Dataset items
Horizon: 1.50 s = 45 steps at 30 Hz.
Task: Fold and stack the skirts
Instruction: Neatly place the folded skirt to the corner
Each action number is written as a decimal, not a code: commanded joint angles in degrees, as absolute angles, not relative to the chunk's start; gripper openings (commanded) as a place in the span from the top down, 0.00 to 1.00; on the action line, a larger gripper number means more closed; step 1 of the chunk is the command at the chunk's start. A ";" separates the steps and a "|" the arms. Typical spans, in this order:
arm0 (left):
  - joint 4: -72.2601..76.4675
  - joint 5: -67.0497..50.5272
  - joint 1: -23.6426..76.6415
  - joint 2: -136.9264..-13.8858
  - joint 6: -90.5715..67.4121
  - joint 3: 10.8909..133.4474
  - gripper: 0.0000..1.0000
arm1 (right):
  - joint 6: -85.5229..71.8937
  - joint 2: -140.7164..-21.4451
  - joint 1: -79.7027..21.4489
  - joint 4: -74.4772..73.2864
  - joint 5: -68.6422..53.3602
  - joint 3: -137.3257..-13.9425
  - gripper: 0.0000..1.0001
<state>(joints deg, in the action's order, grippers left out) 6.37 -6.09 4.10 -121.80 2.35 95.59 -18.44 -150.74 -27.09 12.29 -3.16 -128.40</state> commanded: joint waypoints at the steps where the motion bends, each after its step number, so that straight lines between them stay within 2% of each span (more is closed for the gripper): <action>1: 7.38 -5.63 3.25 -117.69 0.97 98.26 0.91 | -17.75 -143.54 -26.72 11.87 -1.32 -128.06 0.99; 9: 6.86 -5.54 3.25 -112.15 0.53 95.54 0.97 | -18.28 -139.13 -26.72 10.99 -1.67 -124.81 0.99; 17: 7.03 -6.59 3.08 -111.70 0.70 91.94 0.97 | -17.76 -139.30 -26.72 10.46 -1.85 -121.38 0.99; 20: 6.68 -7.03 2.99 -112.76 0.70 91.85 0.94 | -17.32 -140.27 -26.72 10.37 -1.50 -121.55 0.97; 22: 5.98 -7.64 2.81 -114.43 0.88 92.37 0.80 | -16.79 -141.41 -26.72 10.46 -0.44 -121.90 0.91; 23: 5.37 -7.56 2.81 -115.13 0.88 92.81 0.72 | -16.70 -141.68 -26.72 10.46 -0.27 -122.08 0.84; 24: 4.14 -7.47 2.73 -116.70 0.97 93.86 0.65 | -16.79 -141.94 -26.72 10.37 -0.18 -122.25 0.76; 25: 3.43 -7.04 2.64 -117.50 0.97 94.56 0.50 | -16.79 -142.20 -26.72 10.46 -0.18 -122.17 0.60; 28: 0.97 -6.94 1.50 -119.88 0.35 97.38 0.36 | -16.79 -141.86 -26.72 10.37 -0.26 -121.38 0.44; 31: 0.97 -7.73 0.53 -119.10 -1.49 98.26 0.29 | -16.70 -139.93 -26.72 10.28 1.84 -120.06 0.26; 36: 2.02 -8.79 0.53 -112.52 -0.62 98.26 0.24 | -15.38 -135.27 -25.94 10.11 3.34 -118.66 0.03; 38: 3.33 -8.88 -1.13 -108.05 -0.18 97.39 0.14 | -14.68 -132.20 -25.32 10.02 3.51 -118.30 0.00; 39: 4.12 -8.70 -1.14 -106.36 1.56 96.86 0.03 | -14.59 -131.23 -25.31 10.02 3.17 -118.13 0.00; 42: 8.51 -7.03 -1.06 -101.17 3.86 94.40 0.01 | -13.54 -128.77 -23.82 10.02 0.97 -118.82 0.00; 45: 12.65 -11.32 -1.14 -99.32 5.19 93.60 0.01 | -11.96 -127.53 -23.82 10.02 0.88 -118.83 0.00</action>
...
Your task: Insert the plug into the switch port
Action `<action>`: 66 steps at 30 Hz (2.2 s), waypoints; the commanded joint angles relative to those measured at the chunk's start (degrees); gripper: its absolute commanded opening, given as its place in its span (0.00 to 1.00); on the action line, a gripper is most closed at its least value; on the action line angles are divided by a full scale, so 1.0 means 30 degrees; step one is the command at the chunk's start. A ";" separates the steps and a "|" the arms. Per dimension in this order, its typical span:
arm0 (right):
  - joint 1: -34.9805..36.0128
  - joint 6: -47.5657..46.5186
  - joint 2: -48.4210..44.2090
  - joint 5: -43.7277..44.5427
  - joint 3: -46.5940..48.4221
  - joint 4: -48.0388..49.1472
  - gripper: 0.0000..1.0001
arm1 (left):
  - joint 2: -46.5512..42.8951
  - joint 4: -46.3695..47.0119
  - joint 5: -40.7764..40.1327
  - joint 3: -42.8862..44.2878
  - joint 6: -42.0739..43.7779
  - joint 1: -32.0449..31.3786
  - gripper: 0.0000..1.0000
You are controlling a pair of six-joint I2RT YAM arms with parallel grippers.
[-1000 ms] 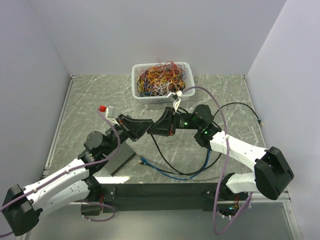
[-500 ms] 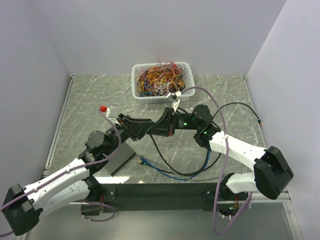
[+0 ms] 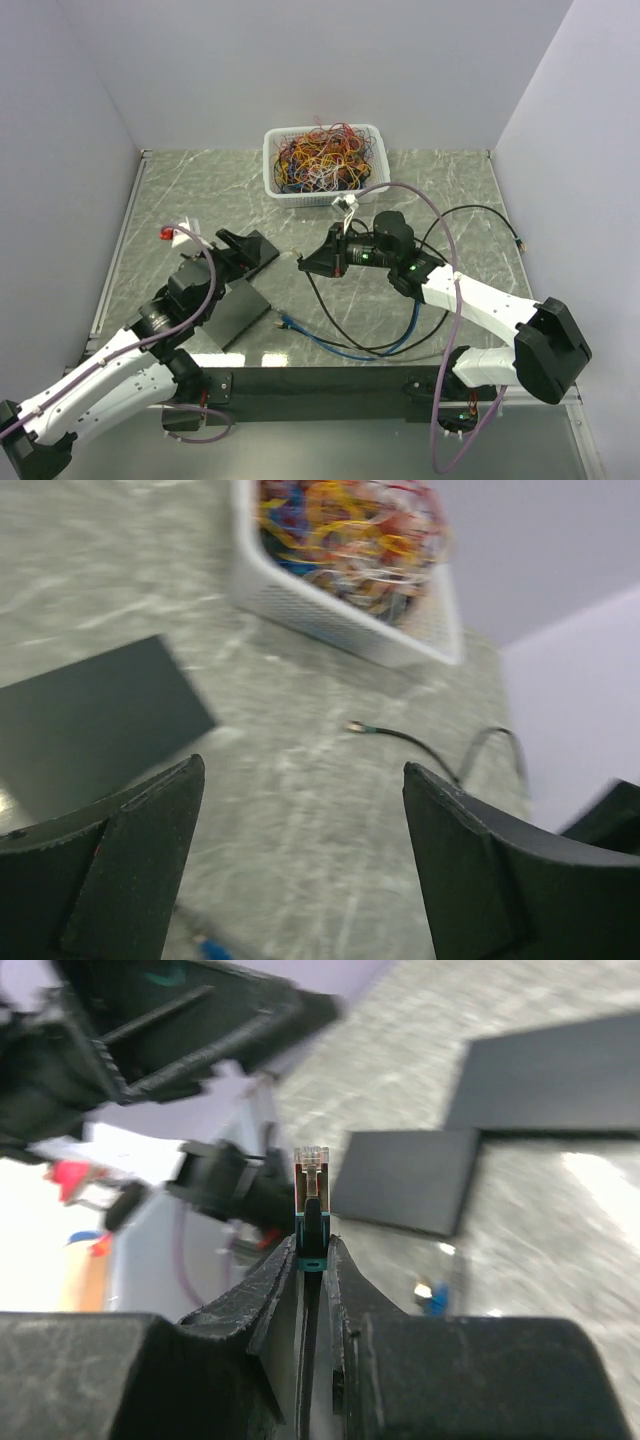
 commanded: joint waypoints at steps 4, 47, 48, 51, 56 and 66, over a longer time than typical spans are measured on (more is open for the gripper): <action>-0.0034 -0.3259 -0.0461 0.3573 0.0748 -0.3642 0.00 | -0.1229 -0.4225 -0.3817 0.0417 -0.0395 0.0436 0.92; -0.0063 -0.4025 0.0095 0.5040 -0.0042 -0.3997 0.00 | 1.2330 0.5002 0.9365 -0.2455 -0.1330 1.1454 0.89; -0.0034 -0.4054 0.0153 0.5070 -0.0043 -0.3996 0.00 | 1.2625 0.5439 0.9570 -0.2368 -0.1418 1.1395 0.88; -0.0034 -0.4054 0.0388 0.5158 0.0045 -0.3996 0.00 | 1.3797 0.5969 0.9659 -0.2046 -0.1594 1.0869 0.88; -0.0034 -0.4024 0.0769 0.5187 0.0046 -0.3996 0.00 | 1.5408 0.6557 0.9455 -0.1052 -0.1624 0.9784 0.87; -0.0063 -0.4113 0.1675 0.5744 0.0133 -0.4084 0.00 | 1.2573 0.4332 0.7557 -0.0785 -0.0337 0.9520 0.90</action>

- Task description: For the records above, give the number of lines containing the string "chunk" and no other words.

- Exercise result: 2